* Action item:
Could you repeat every line below exactly, skipping the images?

Content starts

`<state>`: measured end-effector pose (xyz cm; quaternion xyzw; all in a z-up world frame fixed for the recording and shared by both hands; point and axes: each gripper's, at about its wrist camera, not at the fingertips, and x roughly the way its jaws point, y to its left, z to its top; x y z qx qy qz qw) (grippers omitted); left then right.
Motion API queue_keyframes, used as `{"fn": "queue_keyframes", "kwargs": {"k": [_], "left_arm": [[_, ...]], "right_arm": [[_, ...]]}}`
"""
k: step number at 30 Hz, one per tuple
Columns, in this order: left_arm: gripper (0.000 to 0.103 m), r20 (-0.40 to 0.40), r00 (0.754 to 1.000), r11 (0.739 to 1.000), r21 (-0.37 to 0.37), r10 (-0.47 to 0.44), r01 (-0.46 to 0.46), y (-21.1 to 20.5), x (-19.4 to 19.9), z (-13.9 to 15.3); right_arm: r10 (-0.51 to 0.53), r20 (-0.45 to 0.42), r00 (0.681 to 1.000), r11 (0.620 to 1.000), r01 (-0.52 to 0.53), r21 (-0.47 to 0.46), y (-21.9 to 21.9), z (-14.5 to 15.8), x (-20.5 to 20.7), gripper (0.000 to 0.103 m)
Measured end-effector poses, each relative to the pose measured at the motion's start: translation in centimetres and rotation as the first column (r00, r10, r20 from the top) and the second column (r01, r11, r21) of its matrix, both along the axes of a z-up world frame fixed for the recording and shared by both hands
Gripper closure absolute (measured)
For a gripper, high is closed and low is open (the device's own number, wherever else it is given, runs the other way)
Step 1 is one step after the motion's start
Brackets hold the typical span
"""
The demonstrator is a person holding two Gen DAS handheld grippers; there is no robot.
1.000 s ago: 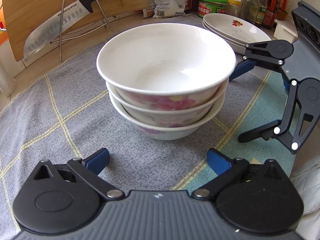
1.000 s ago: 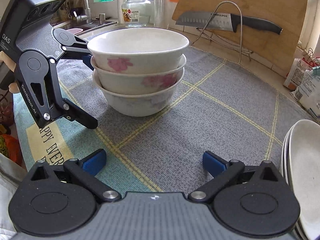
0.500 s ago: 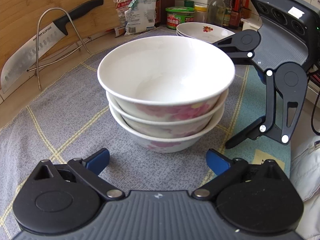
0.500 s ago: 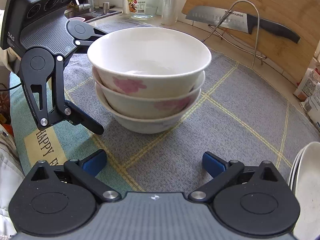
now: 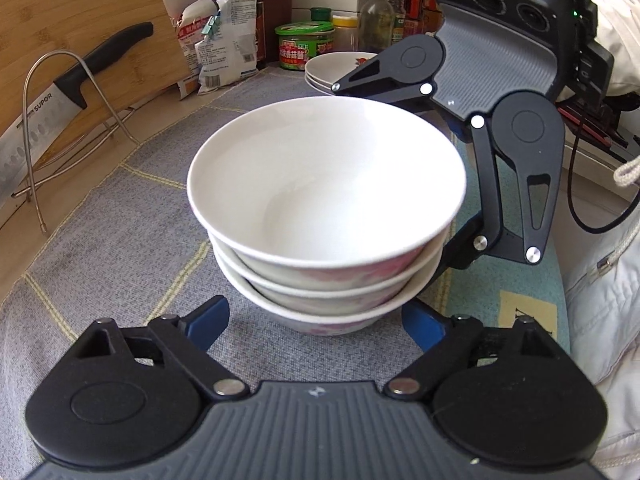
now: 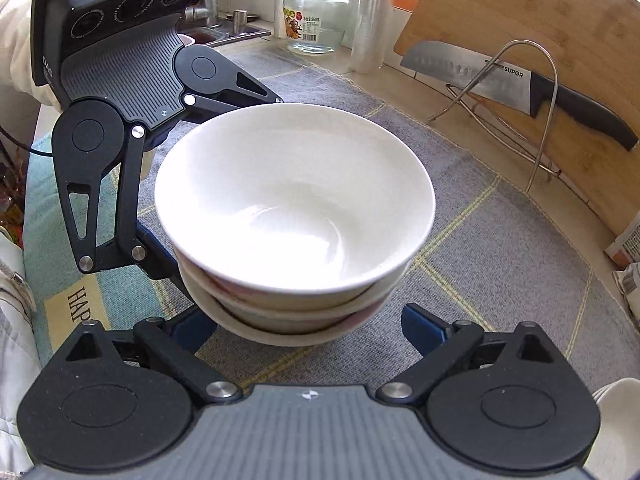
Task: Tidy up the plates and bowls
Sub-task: 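Grip the bowl stack rim with the right tool while the left tool clamps its side, then carry the bowl stack with both tools onto the white plate stack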
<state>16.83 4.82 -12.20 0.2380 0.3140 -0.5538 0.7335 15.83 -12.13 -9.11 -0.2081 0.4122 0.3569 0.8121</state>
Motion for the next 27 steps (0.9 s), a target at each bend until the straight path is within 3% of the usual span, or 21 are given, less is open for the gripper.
{"fn": "queue_keyframes", "kwargs": {"k": [8,17,27], "left_arm": [[0.022,0.000,0.998,0.997,0.028,-0.070,0.070,-0.4,0.5,0.2],[0.023,0.008,0.989,0.987,0.066,-0.146,0.145,-0.9,1.0,0.7],[0.023,0.004,0.990,0.987,0.081,-0.142,0.141,-1.2,1.2,0.7]], "right_arm": [[0.058,-0.016,0.998,0.998,-0.058,-0.004,0.3,0.2,0.3,0.013],[0.098,-0.043,0.994,0.995,-0.098,-0.006,0.7,0.4,0.9,0.017],[0.096,-0.062,0.993,0.995,-0.096,-0.004,0.5,0.4,1.0,0.017]]}}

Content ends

* Task result:
`<state>`: measured end-effector pose (xyz cm; quaternion xyzw; all in a z-up world frame fixed for the recording and shared by both hands; point and axes: each gripper's, at about its wrist camera, not at the fingertips, and x roughly the way its jaws point, y to its left, z to its top; x y z qx qy qz qw) (grippers omitted); left then right.
Motion API queue_keyframes, used as `{"fn": "queue_keyframes", "kwargs": {"k": [_], "left_arm": [[_, ...]], "right_arm": [[_, ...]]}}`
"""
k: step number at 30 Hz, one per tuple
Columns, in this order: left_arm: gripper (0.000 to 0.103 m), r20 (-0.40 to 0.40), r00 (0.754 to 1.000), r11 (0.739 to 1.000), r21 (-0.37 to 0.37), r10 (-0.47 to 0.44), r01 (-0.46 to 0.46), y (-21.1 to 20.5), x (-19.4 to 19.9), z (-13.9 to 15.3); right_arm: r10 (-0.51 to 0.53), r20 (-0.45 to 0.42), r00 (0.681 to 1.000), r11 (0.620 to 1.000), r01 (-0.52 to 0.53), r21 (-0.47 to 0.46), y (-21.9 to 21.9), z (-14.5 to 15.8), x (-20.5 to 20.7), gripper (0.000 to 0.103 m)
Measured end-effector poses, each relative to the pose measured at the motion's start: translation in centimetres and rotation as the first column (r00, r10, r20 from the top) and the second column (r01, r11, r21) of its matrix, both along the axes of a z-up world frame fixed for the recording and shared by both hands
Gripper closure absolute (measured)
For a gripper, high is closed and low is open (the device's own number, wherever else it is given, runs the other way)
Step 1 is one step after the motion's start
Brackets hold the typical span
"""
The demonstrator is a person holding two Gen DAS handheld grippers; there is no robot.
1.000 s ago: 
1.000 s ago: 
0.500 s ago: 
0.500 s ago: 
now: 
now: 
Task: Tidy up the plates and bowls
Sub-task: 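Grip the bowl stack rim with the right tool while the left tool clamps its side, then carry the bowl stack with both tools onto the white plate stack
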<state>16.83 4.82 -12.20 0.2380 0.3140 -0.5538 0.7335 15.83 -12.13 -9.11 -0.2081 0.4122 0.3569 0.8121</state>
Motion for the next 27 steps (0.9 s), a target at each bend until the straight path is within 3% of the usual span, or 21 are given, less is open for the gripper.
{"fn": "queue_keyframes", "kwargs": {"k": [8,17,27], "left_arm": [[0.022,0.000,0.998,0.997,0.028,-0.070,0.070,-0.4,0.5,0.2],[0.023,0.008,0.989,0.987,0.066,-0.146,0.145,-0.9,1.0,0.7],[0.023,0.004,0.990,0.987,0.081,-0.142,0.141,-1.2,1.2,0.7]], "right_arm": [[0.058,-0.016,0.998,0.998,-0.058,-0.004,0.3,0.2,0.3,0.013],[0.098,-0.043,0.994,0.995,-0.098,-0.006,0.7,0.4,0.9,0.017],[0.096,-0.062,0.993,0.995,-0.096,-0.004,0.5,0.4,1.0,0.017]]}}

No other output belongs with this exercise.